MONTGOMERY, Ala. — U.S. Sen. Richard C. Shelby of Alabama, the Senate’s fourth-most-senior member, announced Monday that he will not seek a seventh term in office in 2022.

A titan of Alabama politics, the 86-year-old politician has spent 42 years in Washington, serving first in the House and then the Senate. His stepping down will leave a power void for the region and will set off a free-for-all primary.

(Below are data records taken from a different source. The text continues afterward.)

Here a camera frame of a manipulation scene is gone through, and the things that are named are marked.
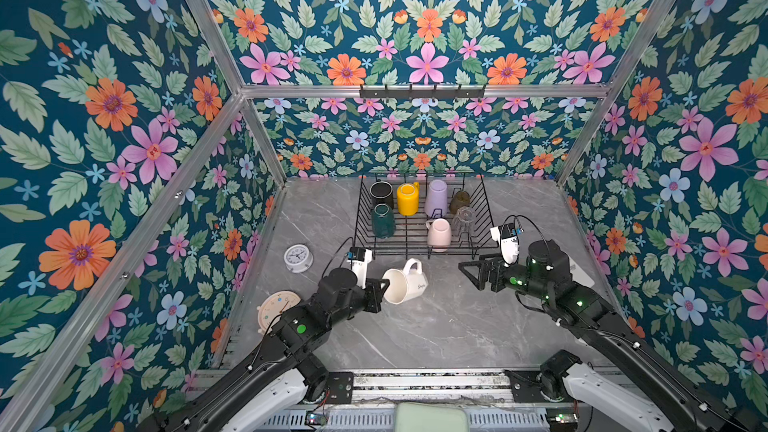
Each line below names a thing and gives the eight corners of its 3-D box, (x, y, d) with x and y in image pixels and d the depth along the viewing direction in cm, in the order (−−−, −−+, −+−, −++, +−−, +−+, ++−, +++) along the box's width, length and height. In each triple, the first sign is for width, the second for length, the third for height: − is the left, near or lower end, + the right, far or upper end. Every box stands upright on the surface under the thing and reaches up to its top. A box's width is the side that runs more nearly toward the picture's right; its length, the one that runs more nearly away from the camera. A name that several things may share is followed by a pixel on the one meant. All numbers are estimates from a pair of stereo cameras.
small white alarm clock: (284, 272, 96) (280, 267, 93) (290, 250, 101) (287, 244, 98) (310, 272, 96) (307, 267, 93) (315, 250, 101) (312, 244, 98)
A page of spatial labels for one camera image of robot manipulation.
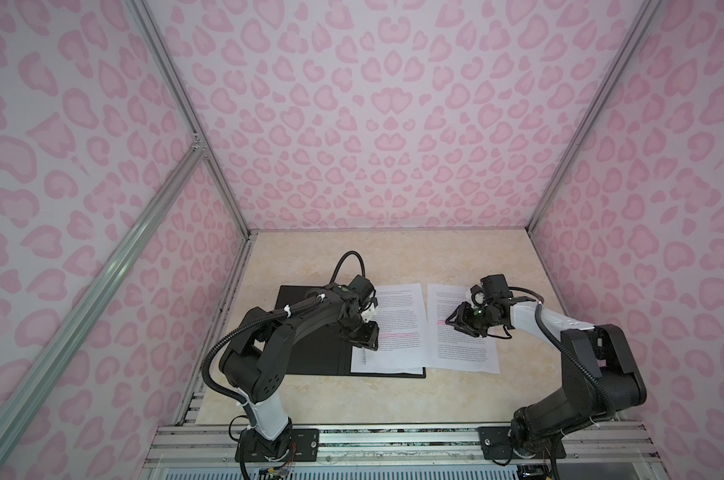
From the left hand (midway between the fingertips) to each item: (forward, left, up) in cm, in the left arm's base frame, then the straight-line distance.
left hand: (373, 341), depth 86 cm
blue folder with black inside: (-1, +14, -4) cm, 15 cm away
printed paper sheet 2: (0, -23, -5) cm, 23 cm away
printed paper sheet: (+5, -9, -5) cm, 11 cm away
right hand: (+6, -24, +1) cm, 24 cm away

Sen. Richard Shelby, R-Ala., shown in September 2020, has announced that he does not intend to run for reelection next year. Toni L. Sandys/The Washington Post via Associated Press

“For everything, there is a season,” Shelby said. “I am grateful to the people of Alabama who have put their trust in me for more than forty years. I have been fortunate to serve in the U.S. Senate longer than any other Alabamian.”

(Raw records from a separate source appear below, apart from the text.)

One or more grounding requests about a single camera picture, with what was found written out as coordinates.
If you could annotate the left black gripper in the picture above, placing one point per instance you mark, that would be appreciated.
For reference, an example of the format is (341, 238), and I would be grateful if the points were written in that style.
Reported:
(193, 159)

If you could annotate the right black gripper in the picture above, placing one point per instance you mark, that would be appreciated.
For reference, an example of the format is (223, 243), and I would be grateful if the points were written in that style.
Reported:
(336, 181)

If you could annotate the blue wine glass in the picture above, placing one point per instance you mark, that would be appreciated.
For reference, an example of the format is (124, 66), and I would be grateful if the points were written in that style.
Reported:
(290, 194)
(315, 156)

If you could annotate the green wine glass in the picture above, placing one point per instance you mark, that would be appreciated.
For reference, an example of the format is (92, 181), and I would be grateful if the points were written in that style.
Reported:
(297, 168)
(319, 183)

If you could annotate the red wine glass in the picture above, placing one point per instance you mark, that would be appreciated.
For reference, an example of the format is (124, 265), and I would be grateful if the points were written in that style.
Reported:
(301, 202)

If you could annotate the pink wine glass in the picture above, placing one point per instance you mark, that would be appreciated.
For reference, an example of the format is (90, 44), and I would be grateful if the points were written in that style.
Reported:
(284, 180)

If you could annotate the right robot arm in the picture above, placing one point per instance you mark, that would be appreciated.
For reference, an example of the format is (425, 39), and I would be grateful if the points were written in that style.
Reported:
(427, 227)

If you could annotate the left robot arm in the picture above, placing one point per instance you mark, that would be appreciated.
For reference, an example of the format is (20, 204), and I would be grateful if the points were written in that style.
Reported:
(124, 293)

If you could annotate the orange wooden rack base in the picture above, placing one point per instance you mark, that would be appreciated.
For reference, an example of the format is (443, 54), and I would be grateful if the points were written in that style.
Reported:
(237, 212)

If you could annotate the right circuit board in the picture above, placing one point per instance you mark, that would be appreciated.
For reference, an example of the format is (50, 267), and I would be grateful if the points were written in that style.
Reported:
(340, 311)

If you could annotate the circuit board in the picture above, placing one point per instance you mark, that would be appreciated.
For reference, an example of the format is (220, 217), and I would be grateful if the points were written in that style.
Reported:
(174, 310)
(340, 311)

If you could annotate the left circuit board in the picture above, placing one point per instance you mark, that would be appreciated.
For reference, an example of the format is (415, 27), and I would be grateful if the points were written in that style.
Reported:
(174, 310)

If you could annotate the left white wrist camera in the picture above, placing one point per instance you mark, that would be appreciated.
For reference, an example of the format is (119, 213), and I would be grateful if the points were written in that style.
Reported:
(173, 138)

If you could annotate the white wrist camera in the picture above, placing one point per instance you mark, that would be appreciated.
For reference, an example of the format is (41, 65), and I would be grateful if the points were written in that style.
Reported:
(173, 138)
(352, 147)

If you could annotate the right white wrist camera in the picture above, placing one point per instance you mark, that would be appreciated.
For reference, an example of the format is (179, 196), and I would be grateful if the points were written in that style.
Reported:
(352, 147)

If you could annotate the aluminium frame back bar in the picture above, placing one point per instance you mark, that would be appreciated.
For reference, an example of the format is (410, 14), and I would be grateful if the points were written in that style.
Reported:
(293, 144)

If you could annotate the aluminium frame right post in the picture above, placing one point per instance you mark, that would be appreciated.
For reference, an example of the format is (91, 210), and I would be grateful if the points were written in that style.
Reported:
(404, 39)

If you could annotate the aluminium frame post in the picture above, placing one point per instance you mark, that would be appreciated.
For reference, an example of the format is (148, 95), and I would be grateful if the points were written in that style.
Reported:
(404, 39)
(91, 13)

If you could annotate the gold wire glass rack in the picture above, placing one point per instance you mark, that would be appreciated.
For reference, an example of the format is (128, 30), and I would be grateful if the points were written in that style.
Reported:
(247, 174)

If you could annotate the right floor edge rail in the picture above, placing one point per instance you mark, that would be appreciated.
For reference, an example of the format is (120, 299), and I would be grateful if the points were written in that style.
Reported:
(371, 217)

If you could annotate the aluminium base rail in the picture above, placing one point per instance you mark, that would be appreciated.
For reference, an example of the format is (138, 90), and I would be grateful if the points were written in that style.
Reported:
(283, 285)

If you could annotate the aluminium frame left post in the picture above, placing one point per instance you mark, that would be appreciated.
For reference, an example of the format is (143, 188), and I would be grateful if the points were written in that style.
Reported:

Shelby was elected to the Senate in 1986 as a conservative Democrat during the party’s waning days of power in the Deep South, but he switched to the Republican Party in 1994.

He’s spent the past two years as chairman of the Senate Appropriations Committee, before Democrats gained control of the chamber.

All along, he has used his influence to benefit the state’s interests, particularly ports and military manufacturers. He played a key role in bringing an FBI campus and the newly announced Space Command to Huntsville.